“I said if I could leave. Like if tomorrow we destroyed Andras and this whole thing was over.”
Priest frowned as if he’d never considered the possibility.
Alara leaned forward and propped her elbows on the back the seat, between Elle and Priest. “If we took down Andras tomorrow, I’d pack my bags and backpack around Europe for a year. Maybe two. And Asia. I’d hang around cafes all day and drink coffee, and walk the Great Wall of China. I’d get a stamp on every page of my passport. What would you do, Lukas?”
Lukas thought about it for a moment. “Go to college, I guess?”
“Where?” Elle asked, egging him on.
Lukas smiled at her sheepishly. “Virginia Tech. My Advanced Calculus teacher always said I could probably get in if I stopped cutting class.”
Jared looked surprised. “When did she say that?”
“When you were in Algebra I with all the freshmen,” Lukas said.
“What would you major in?” I asked.
“Applied Mathematics. But it wouldn’t matter because I’d get recruited by the Department of Defense or Homeland Security, right after I hacked their system during senior year.”
Priest crossed his arms and shifted in his seat. “You mean after they let you out of jail for threatening national security?”
“They only throw you in jail if you’re an actual threat. Otherwise, hacking their mainframe is basically the job interview. I bet half the guys working there are former hackers. How about you, Priest?” Lukas asked. “You could probably walk right into a Mechanical Engineering class at Harvard and ace it, without cracking a book. You’d probably have your PhD before I even graduated.”
Priest pressed his lips together in a tight line. “I’m not interested in going to some pretentious university to earn a worthless degree I don’t need.”
Alara slung her arm around his neck. “I’m with you. Screw the system. Go straight to NASA or revolutionize an entire industry with one of your inventions.”
“Like that guy who invented the star for Christmas trees that sprays water all over the tree if it catches on fire,” Elle said.

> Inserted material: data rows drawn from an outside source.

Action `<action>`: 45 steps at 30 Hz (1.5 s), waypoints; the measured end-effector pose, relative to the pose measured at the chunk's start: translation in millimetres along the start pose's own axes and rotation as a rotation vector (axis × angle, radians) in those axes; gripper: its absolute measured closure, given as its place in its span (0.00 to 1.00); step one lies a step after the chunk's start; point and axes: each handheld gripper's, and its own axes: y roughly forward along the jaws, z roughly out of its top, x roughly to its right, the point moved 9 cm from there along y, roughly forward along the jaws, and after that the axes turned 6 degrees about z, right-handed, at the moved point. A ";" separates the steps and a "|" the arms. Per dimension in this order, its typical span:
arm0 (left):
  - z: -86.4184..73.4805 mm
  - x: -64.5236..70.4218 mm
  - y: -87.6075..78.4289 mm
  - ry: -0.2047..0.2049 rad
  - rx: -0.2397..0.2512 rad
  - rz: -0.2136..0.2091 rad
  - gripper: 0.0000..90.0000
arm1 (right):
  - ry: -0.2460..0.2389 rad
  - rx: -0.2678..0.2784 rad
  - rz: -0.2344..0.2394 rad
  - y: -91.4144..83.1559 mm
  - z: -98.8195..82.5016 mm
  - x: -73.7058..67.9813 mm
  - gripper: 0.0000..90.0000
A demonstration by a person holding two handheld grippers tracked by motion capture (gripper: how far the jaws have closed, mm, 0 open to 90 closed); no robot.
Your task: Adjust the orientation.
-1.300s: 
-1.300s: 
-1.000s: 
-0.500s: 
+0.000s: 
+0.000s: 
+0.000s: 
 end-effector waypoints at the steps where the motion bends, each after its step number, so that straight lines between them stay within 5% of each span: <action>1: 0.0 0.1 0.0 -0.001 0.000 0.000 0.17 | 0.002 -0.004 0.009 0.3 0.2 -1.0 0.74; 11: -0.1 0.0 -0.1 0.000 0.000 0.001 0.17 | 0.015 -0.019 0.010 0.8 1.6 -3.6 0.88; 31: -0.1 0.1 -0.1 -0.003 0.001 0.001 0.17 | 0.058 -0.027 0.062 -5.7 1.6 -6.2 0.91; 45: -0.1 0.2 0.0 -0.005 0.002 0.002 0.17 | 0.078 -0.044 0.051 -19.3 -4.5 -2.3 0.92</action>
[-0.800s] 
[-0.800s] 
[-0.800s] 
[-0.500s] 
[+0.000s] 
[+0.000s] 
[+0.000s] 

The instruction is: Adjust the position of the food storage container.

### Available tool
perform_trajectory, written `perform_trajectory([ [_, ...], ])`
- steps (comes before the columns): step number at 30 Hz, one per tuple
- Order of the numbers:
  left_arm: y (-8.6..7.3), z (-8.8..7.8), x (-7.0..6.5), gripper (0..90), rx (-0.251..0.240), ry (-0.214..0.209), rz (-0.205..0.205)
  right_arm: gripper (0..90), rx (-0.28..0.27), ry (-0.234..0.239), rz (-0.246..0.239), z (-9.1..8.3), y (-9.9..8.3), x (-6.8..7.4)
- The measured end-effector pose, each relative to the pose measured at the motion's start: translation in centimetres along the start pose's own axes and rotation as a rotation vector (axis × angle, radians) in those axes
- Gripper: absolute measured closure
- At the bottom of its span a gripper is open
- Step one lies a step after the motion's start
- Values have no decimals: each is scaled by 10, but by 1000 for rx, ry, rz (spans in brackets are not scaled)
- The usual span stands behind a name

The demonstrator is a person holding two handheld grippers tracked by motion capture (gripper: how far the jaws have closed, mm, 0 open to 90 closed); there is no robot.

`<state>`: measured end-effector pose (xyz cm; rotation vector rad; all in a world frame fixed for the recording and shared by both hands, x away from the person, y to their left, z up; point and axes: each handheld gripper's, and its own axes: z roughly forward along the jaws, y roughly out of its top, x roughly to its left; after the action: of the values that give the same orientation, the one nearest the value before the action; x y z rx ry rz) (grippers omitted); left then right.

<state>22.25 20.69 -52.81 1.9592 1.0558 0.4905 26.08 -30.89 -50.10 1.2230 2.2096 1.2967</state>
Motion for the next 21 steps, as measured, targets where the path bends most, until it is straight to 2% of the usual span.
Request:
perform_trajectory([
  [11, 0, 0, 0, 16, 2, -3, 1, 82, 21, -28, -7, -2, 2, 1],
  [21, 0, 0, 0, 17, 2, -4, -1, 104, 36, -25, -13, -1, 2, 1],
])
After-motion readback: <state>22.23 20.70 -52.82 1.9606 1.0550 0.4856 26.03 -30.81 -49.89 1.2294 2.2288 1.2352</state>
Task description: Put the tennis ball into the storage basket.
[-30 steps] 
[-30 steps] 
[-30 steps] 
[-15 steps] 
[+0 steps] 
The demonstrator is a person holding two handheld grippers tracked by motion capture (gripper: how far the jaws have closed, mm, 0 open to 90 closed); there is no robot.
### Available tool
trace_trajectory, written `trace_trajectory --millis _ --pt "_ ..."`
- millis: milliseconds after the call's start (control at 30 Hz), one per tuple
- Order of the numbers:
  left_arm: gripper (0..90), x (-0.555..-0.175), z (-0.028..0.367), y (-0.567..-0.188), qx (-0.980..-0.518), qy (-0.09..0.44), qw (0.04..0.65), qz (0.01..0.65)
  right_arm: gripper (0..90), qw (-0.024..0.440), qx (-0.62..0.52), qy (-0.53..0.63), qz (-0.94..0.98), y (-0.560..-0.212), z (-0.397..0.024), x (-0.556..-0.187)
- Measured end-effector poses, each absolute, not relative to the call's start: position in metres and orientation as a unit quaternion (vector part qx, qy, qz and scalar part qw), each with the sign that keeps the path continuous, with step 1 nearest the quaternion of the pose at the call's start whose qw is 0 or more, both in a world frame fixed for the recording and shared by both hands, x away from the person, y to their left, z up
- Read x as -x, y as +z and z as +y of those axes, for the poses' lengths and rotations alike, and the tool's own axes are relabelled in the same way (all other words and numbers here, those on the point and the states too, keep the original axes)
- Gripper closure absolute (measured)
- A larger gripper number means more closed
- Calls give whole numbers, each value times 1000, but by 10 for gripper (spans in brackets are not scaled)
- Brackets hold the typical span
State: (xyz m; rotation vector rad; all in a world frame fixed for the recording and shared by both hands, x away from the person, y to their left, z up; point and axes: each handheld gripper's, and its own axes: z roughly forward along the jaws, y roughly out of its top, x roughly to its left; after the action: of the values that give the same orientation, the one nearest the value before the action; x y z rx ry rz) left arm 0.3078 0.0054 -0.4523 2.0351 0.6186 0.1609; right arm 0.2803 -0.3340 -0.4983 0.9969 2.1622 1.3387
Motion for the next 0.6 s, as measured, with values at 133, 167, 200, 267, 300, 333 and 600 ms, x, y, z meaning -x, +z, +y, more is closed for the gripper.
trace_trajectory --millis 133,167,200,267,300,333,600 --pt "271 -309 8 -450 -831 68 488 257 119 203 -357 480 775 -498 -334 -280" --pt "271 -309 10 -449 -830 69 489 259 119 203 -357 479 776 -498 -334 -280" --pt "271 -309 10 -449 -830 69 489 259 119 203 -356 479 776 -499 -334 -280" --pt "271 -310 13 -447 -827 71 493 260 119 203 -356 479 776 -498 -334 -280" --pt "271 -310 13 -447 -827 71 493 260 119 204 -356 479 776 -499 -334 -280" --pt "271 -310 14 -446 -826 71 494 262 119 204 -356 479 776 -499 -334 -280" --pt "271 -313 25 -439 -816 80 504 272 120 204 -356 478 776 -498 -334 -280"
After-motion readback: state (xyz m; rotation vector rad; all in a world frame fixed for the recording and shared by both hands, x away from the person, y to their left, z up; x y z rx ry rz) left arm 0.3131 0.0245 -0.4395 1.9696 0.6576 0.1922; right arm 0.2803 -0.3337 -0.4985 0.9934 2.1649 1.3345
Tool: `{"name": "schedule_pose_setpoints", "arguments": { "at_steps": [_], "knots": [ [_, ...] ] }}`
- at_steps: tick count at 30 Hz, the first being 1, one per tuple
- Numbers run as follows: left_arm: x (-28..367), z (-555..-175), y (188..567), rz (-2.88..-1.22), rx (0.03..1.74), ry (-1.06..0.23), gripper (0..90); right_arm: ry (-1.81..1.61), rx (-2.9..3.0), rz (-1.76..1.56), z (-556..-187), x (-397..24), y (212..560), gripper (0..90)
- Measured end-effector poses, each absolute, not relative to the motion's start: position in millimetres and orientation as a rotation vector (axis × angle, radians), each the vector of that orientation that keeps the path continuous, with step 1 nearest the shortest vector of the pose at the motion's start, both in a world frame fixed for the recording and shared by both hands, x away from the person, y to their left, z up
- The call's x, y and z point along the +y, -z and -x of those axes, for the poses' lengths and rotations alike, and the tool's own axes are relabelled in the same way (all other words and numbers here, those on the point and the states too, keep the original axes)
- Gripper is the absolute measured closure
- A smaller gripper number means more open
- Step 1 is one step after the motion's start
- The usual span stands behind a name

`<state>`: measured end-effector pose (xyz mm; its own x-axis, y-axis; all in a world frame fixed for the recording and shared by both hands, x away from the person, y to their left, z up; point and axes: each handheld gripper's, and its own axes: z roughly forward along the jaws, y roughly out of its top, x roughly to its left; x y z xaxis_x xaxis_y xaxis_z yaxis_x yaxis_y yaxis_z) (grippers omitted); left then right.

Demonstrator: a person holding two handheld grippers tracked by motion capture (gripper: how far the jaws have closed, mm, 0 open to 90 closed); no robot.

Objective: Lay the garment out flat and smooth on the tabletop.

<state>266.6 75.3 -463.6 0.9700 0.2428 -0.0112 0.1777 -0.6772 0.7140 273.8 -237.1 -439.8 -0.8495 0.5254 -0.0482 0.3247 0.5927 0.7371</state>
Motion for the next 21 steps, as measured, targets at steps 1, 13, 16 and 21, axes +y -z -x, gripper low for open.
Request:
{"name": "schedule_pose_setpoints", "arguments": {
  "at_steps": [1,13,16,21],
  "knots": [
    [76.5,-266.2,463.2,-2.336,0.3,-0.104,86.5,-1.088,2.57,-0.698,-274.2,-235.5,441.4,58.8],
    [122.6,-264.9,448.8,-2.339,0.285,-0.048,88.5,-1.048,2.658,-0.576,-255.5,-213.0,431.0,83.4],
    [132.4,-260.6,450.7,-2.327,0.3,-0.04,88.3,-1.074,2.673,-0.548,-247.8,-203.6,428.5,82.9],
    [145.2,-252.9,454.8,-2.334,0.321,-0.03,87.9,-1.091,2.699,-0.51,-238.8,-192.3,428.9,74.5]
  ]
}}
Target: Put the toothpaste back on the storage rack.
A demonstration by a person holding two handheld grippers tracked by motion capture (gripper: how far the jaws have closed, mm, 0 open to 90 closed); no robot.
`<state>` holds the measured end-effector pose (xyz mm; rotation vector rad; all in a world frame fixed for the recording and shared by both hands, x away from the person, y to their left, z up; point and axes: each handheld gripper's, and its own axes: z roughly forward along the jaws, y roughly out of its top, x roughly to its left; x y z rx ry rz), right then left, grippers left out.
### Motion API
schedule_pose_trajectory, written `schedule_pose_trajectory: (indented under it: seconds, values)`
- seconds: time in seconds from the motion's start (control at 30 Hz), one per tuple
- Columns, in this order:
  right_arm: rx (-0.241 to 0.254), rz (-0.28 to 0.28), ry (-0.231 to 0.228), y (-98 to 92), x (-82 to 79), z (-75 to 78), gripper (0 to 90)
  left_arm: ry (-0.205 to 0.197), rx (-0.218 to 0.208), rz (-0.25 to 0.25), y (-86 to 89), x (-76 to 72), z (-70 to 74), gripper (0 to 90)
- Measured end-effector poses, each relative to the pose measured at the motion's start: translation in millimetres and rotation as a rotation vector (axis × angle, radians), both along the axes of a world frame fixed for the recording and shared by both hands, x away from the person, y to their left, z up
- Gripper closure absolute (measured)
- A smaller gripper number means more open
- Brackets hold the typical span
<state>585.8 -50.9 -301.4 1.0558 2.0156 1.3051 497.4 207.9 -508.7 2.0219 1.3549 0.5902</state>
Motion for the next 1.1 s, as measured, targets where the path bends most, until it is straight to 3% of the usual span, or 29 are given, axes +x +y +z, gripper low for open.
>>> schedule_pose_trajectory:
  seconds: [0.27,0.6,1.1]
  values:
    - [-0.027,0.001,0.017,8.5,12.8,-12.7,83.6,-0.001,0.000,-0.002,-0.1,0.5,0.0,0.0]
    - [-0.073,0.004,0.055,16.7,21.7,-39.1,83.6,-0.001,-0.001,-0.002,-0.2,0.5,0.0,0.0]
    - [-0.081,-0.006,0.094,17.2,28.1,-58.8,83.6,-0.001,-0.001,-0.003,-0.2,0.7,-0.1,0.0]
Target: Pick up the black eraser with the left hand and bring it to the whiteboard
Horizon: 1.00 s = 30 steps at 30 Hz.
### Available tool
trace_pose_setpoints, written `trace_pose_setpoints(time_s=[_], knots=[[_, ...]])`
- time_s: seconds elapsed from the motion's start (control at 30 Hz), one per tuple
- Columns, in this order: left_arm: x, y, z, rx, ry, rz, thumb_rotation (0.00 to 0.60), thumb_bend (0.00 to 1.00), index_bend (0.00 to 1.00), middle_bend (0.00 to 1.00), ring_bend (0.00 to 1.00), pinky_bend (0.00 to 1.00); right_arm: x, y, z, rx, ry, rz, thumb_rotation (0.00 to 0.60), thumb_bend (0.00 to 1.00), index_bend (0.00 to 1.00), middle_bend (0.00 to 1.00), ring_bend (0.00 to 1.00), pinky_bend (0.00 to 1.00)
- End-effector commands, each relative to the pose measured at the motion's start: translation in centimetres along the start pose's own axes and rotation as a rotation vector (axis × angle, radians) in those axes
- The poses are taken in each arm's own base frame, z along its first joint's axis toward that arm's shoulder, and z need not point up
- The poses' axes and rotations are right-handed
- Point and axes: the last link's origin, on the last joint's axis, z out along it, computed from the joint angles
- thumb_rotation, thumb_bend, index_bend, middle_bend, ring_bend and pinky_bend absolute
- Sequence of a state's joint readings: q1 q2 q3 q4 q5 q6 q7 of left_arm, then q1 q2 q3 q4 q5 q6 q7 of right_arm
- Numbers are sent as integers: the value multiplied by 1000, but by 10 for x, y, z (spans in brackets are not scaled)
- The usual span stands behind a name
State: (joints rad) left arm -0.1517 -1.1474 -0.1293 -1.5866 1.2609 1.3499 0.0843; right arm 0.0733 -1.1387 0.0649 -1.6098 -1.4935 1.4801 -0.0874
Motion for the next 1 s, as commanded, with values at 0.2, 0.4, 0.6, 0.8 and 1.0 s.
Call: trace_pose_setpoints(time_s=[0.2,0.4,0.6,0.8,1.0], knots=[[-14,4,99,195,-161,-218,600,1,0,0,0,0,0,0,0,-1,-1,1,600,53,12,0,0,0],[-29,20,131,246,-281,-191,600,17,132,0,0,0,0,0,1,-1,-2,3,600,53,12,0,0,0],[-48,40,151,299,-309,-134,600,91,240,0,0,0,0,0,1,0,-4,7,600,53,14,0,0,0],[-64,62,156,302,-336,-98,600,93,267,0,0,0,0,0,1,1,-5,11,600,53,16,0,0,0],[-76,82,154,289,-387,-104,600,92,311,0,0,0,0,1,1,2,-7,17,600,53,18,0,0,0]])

“Of course, you’d deejay on the weekends at some exclusive club,” Alara said. “And I’d have to show up every once in a while to scare off all the girls who’d be stalking you.”
Priest shrugged Alara’s arm off his shoulder. “If I invent anything worth remembering, it’ll be for the Legion. We can’t just walk away if we destroy Andras. What about all the vengeance spirits and dangerous paranormal entities out there? Someone has to protect people, and it’s our job.”
“Our job is to protect the world from the malevolent spirits Andras influences, and to keep him from finding a way into this world.” Alara glanced at me awkwardly. “I mean… it was. Now our job is to destroy him. If we do that, it’s over. I’m not sticking around to be one of the Ghostbusters.”
Priest cringed at the reference, his eyes flickering over the faces of the other Legion members. “Is that how you all feel? You’d just bail?”
Alara twisted her eyebrow ring, and Lukas took out his coin and flipped it between his fingers.
“Jared? Is that how you feel, too?” Priest asked.
Jared rubbed the back of his neck. He seemed almost as uncomfortable with the conversation as Priest. “I don’t know what I’d do if I wasn’t part of the Legion. But I don’t want to fight vengeance spirits if I have a choice.”
Priest stared at him, speechless. Then he put on his headphones and yanked up his hood. “Good to know. I didn’t realize I was the only one who actually believed we had a calling. That we were in this for the long haul.”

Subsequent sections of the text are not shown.